Gadamer wasn’t interested in studying humanity as it is, through empirical methods adapted from the physical sciences; he wanted to discover what humanity could be. Toward that end he drew on the concept of Bildung, defined by Herder as the rising up of humanity through culture. Bildung entails the proper cultivation of one’s innate capabilities in order to move progressively toward universal consciousness. Says Humboldt: when in our language we say Bildung, we mean something both higher and more inward, namely the disposition of mind which, from the knowledge and the feeling of the total intellectual and moral endeavor, flows harmoniously into sensibility and character. And then Gadamer again: the rise of the word Bildung evokes the ancient mystical tradition according to which man carries in his soul the image of God, after whom he is fashioned, and which man must cultivate in himself.
Bildung isn’t a technique to be mastered, nor does it strive toward some predefined goal; it is a continual way of being in the world that has no end other than itself. Bildung demands restraint in the pursuit of immediate pleasures, but it’s only through cultivating universal awareness that one gains freedom from the object of desire. Only by reaching beyond the particular to the universal, by trying to understand the wholly other, does one come to understand oneself. But Bildung isn’t reserved exclusively for the cultural elite: in acquiring the language and customs of our own culture we are continually extending ourselves beyond ourselves.
An individual praxis for moving beyond raw animality and egocentrism and cultural bias toward universal consciousness: the idea is appealing. The question is whether it “works.” Though it aspires to self-transcendence, Bildung is essentially a refinement and cultivation of the self. Taste, judgment, insight, self-consciousness — these are the distinguishing features not of universal culture but of the cultured individual.

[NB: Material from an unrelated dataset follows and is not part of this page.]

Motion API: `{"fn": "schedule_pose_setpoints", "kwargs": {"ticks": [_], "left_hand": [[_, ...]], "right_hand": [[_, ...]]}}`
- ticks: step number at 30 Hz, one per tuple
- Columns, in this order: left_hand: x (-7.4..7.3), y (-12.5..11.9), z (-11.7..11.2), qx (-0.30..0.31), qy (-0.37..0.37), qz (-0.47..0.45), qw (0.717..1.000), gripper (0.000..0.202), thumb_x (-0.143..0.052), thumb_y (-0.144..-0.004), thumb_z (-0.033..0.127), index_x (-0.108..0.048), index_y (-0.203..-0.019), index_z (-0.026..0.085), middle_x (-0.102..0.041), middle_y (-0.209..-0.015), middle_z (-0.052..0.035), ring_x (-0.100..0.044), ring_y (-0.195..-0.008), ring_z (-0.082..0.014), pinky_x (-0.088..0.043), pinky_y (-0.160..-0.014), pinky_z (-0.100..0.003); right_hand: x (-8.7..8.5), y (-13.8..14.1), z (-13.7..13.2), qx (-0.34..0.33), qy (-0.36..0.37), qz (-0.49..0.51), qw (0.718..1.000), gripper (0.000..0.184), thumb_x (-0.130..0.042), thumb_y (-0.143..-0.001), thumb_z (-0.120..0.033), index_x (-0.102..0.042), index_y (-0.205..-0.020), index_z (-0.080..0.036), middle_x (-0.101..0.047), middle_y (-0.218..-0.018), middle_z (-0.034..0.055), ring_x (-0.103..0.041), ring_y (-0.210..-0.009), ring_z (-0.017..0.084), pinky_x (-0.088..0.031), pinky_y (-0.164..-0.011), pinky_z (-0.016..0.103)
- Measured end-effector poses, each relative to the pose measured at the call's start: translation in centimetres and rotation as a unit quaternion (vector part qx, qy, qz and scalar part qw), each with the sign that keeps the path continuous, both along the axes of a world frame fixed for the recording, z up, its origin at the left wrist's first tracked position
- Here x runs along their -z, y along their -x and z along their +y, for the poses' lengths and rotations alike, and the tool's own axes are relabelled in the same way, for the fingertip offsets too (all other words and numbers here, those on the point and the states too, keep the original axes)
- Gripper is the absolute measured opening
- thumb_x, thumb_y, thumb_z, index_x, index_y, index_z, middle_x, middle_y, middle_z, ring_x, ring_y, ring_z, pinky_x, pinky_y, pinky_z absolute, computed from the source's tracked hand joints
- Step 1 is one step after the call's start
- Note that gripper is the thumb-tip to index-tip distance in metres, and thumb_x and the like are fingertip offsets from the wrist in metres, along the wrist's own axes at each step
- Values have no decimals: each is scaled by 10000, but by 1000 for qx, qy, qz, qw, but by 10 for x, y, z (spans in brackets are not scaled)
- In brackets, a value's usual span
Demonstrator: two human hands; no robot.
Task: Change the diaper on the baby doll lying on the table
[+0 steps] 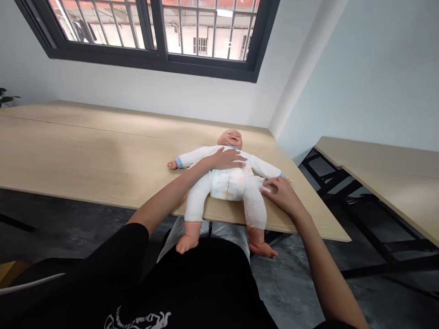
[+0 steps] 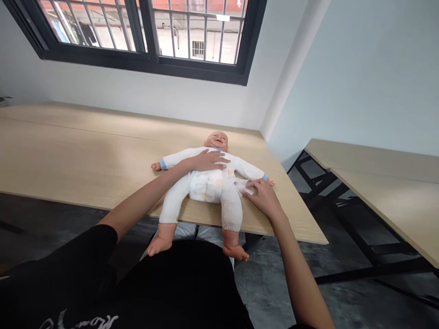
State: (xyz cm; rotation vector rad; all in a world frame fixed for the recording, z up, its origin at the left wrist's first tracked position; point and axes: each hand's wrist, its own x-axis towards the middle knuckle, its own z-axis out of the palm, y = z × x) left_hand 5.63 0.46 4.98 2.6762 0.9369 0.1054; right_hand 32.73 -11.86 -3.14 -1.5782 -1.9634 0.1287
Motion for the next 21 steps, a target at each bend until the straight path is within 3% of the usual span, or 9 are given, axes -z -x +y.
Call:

Since at least Greek times the cultivation of disinterested reason has distinguished the character of the true aristocrat, the man on whom wealth and power by rights ought to fall. Rather than constituting the imago Dei, might not Bildung be regarded as a kind of “secret handshake” by which the ruling class identifies one another?
Besides, how do those who practice Bildung know that they’re moving toward the universal, rather than immersing themselves ever more deeply inside their own culture? Empirical science presents itself as a method for moving progressively toward universal understanding, yet Gadamer and others regard it as a cultural byproduct of modernity, motivated by the desire to control nature, artificially separating the scientific observer from the field of study, alienating subject from object. Instead of method, Bildung relies on a kind of inner resonance between the cultivated mind and the appearance of Truth in the world. But by buffering this resonance from methodological scrutiny, Bildung can be confirmed only through intersubjective agreement among others of acknowledged good taste and good judgment — which again seems like just another way of reinforcing the biases of the elite.
It would seem that the only way to move beyond cultural bias toward universalism is for the individual practitioner of Bildung to disregard intersubjective validation altogether, moving progressively out of the orbit of the collective into the rarified atmosphere of individual transcendence. This is the direction that Nietzsche took Bildung: only the genius can claim to be a true practitioner, and genius by definition transcends all recognized standards of the community. No longer a universal capability open to all who would pursue it, Bildung becomes the exclusive province of the Supermen. And since the cultivation of individual genius means leaving existing standards of excellence and good taste behind, there can be no assurance that the practitioner of Bildung will arrive at anything like universal awareness. He or she is just as likely to arrive at a position of total otherness and uniqueness. But this sense of the idiosyncratic genius pursuing the unparalleled and lonely course into the ether: isn’t this too a cultural bias, the valorization of extreme individualism characteristic of Western modernity?
Is it necessary to abandon Bildung as a praxis hopelessly enmeshed in individualism and cultural bias? If so, what’s left to us as an authentic way of being in the world?